-- Aim of the task --
An exact copy of all the data below is required.

-- Source material --
::::::::
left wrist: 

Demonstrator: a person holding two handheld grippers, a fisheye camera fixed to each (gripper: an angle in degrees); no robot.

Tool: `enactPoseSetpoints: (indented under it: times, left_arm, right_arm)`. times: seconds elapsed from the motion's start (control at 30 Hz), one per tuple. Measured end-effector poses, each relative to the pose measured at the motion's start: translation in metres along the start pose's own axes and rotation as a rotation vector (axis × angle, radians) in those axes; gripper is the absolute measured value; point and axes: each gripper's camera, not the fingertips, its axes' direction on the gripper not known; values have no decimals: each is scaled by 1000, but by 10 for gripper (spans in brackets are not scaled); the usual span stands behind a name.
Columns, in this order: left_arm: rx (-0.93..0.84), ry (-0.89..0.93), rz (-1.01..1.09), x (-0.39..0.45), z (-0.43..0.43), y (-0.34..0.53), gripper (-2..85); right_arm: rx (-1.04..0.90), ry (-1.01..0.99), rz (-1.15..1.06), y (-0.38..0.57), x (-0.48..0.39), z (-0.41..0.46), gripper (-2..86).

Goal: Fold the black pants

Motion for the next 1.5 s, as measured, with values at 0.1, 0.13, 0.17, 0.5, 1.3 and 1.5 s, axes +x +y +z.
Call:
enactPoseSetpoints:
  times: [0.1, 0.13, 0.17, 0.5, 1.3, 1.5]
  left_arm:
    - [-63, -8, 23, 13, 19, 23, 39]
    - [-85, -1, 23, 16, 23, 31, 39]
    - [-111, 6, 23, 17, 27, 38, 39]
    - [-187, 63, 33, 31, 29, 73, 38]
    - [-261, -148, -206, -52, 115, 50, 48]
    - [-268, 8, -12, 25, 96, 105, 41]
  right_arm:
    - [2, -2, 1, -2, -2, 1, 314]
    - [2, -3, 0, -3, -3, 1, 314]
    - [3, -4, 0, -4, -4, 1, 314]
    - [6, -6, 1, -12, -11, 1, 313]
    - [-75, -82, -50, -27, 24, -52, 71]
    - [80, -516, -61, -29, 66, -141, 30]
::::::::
-- Reply --
left wrist: 

Demonstrator: a person holding two handheld grippers, a fisheye camera fixed to each (gripper: an angle in degrees); no robot.

Tool: `enactPoseSetpoints: (indented under it: times, left_arm, right_arm)`. times: seconds elapsed from the motion's start (control at 30 Hz), one per tuple. Measured end-effector poses, each relative to the pose measured at the motion's start: translation in metres along the start pose's own axes and rotation as a rotation vector (axis × angle, radians) in those axes; gripper is the absolute measured value; point and axes: each gripper's camera, not the fingertips, its axes' direction on the gripper not known; values have no decimals: each is scaled by 1000, but by 10 for gripper (spans in brackets are not scaled); the usual span stands behind a name.
Columns, in this order: left_arm: rx (-0.93..0.84), ry (-0.89..0.93), rz (-1.01..1.09), x (-0.39..0.45), z (-0.43..0.43), y (-0.34..0.53), gripper (-2..85); right_arm: rx (-1.04..0.90), ry (-1.01..0.99), rz (-1.15..1.06), y (-0.38..0.57), x (-0.48..0.39), z (-0.41..0.46), gripper (-2..86).

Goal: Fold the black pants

Motion for the next 1.5 s, as measured, with values at 0.1, 0.13, 0.17, 0.5, 1.3 and 1.5 s, axes +x +y +z.
Call:
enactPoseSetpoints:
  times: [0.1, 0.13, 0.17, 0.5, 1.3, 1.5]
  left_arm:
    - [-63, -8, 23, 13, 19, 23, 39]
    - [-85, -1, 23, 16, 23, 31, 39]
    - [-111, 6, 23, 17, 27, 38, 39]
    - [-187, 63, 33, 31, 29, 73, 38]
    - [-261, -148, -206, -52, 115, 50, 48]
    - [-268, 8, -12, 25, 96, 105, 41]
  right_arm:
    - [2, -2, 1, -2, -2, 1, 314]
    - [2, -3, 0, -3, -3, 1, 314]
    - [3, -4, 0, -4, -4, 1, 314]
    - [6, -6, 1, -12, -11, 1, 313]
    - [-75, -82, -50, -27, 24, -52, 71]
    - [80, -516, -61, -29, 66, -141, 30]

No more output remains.